Content starts

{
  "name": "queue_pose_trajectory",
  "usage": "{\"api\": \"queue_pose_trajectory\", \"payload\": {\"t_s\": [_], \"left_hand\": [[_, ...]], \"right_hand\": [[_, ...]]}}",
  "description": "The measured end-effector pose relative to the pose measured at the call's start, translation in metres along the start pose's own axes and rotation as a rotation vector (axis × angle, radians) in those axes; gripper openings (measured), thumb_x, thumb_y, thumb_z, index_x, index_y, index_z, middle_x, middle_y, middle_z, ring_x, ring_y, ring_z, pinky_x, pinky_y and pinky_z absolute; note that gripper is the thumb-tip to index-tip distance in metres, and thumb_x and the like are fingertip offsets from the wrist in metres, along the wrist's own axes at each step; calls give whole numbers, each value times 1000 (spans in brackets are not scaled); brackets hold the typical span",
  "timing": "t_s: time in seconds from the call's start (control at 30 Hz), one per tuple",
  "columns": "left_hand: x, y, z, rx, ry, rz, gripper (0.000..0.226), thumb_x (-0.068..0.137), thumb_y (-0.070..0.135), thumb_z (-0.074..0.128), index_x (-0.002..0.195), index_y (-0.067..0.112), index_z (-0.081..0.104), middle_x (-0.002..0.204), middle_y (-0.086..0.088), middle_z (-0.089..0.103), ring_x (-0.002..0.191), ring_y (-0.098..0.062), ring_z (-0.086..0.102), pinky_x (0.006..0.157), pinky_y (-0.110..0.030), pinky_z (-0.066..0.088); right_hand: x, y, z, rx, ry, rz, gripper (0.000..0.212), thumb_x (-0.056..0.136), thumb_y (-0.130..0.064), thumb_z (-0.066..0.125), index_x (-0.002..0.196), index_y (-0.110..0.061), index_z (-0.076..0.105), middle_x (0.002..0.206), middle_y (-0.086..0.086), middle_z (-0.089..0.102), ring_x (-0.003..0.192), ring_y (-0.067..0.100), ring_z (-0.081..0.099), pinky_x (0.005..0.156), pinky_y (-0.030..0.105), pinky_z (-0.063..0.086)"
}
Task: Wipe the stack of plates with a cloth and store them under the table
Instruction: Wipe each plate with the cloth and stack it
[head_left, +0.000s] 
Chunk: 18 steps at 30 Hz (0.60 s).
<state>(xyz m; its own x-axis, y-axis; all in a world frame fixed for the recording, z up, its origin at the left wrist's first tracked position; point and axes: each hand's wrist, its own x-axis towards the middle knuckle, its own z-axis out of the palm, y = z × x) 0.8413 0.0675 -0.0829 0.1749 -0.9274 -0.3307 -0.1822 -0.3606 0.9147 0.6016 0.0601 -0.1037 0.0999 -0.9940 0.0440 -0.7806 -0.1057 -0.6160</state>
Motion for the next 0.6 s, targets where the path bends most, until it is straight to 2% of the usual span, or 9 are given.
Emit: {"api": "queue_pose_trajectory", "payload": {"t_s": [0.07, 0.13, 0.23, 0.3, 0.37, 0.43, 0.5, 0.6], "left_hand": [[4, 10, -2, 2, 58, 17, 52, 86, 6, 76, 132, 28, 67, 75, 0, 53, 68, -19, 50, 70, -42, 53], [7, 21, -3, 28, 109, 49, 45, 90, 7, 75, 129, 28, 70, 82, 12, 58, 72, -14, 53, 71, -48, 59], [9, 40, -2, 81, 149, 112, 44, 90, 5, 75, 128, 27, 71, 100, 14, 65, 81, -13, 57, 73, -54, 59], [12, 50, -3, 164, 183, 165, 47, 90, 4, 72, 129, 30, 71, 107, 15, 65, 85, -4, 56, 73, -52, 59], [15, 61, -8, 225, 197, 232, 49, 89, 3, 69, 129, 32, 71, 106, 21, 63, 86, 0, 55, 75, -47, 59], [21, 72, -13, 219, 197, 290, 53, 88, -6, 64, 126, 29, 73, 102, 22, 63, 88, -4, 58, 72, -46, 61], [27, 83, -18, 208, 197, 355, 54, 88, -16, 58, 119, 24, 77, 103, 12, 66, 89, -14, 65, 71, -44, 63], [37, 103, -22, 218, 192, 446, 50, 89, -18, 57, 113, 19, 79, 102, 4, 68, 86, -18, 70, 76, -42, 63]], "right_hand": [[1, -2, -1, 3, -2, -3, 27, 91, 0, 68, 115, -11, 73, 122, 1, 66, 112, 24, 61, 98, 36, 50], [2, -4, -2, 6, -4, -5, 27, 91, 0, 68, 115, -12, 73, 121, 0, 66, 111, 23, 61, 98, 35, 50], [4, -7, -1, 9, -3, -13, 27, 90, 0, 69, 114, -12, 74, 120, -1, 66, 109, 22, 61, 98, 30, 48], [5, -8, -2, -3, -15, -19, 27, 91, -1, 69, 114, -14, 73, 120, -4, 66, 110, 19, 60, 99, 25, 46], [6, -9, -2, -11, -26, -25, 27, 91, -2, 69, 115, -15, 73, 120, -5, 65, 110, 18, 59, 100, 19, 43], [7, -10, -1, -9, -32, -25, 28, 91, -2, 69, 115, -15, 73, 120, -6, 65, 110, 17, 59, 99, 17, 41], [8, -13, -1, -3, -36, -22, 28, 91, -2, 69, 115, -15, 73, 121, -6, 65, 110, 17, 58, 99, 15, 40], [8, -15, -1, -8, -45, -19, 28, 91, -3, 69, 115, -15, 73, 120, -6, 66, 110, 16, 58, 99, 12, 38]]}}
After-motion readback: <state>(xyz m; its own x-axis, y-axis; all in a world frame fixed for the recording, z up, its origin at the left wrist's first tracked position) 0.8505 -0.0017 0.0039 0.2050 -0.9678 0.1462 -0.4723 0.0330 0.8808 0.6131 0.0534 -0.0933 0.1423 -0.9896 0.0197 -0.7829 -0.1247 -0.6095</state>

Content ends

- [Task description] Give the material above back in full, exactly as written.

- [Task solution]
{
  "name": "queue_pose_trajectory",
  "usage": "{\"api\": \"queue_pose_trajectory\", \"payload\": {\"t_s\": [_], \"left_hand\": [[_, ...]], \"right_hand\": [[_, ...]]}}",
  "description": "The measured end-effector pose relative to the pose measured at the call's start, translation in metres along the start pose's own axes and rotation as a rotation vector (axis × angle, radians) in those axes; gripper openings (measured), thumb_x, thumb_y, thumb_z, index_x, index_y, index_z, middle_x, middle_y, middle_z, ring_x, ring_y, ring_z, pinky_x, pinky_y and pinky_z absolute; note that gripper is the thumb-tip to index-tip distance in metres, and thumb_x and the like are fingertip offsets from the wrist in metres, along the wrist's own axes at each step; calls give whole numbers, each value times 1000 (spans in brackets are not scaled); brackets hold the typical span",
  "timing": "t_s: time in seconds from the call's start (control at 30 Hz), one per tuple",
  "columns": "left_hand: x, y, z, rx, ry, rz, gripper (0.000..0.226), thumb_x (-0.068..0.137), thumb_y (-0.070..0.135), thumb_z (-0.074..0.128), index_x (-0.002..0.195), index_y (-0.067..0.112), index_z (-0.081..0.104), middle_x (-0.002..0.204), middle_y (-0.086..0.088), middle_z (-0.089..0.103), ring_x (-0.002..0.191), ring_y (-0.098..0.062), ring_z (-0.086..0.102), pinky_x (0.006..0.157), pinky_y (-0.110..0.030), pinky_z (-0.066..0.088); right_hand: x, y, z, rx, ry, rz, gripper (0.000..0.212), thumb_x (-0.056..0.136), thumb_y (-0.130..0.064), thumb_z (-0.066..0.125), index_x (-0.002..0.196), index_y (-0.110..0.061), index_z (-0.076..0.105), middle_x (0.002..0.206), middle_y (-0.086..0.086), middle_z (-0.089..0.102), ring_x (-0.003..0.192), ring_y (-0.067..0.100), ring_z (-0.081..0.099), pinky_x (0.005..0.156), pinky_y (-0.030..0.105), pinky_z (-0.063..0.086)"
}
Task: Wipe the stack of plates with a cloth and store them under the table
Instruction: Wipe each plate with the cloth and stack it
[head_left, +0.000s] 
Chunk: 18 steps at 30 Hz (0.60 s).
<state>(xyz m; its own x-axis, y-axis; all in a world frame fixed for the recording, z up, its origin at the left wrist's first tracked position; point and axes: each hand's wrist, its own x-axis towards the middle knuckle, its own z-axis out of the palm, y = z × x) 0.8413 0.0675 -0.0829 0.1749 -0.9274 -0.3307 -0.1822 -0.3606 0.9147 0.6016 0.0601 -0.1037 0.0999 -0.9940 0.0440 -0.7806 -0.1057 -0.6160</state>
Motion for the next 0.6 s, targets where the path bends most, until it is straight to 2% of the usual span, or 9 are given.
Emit: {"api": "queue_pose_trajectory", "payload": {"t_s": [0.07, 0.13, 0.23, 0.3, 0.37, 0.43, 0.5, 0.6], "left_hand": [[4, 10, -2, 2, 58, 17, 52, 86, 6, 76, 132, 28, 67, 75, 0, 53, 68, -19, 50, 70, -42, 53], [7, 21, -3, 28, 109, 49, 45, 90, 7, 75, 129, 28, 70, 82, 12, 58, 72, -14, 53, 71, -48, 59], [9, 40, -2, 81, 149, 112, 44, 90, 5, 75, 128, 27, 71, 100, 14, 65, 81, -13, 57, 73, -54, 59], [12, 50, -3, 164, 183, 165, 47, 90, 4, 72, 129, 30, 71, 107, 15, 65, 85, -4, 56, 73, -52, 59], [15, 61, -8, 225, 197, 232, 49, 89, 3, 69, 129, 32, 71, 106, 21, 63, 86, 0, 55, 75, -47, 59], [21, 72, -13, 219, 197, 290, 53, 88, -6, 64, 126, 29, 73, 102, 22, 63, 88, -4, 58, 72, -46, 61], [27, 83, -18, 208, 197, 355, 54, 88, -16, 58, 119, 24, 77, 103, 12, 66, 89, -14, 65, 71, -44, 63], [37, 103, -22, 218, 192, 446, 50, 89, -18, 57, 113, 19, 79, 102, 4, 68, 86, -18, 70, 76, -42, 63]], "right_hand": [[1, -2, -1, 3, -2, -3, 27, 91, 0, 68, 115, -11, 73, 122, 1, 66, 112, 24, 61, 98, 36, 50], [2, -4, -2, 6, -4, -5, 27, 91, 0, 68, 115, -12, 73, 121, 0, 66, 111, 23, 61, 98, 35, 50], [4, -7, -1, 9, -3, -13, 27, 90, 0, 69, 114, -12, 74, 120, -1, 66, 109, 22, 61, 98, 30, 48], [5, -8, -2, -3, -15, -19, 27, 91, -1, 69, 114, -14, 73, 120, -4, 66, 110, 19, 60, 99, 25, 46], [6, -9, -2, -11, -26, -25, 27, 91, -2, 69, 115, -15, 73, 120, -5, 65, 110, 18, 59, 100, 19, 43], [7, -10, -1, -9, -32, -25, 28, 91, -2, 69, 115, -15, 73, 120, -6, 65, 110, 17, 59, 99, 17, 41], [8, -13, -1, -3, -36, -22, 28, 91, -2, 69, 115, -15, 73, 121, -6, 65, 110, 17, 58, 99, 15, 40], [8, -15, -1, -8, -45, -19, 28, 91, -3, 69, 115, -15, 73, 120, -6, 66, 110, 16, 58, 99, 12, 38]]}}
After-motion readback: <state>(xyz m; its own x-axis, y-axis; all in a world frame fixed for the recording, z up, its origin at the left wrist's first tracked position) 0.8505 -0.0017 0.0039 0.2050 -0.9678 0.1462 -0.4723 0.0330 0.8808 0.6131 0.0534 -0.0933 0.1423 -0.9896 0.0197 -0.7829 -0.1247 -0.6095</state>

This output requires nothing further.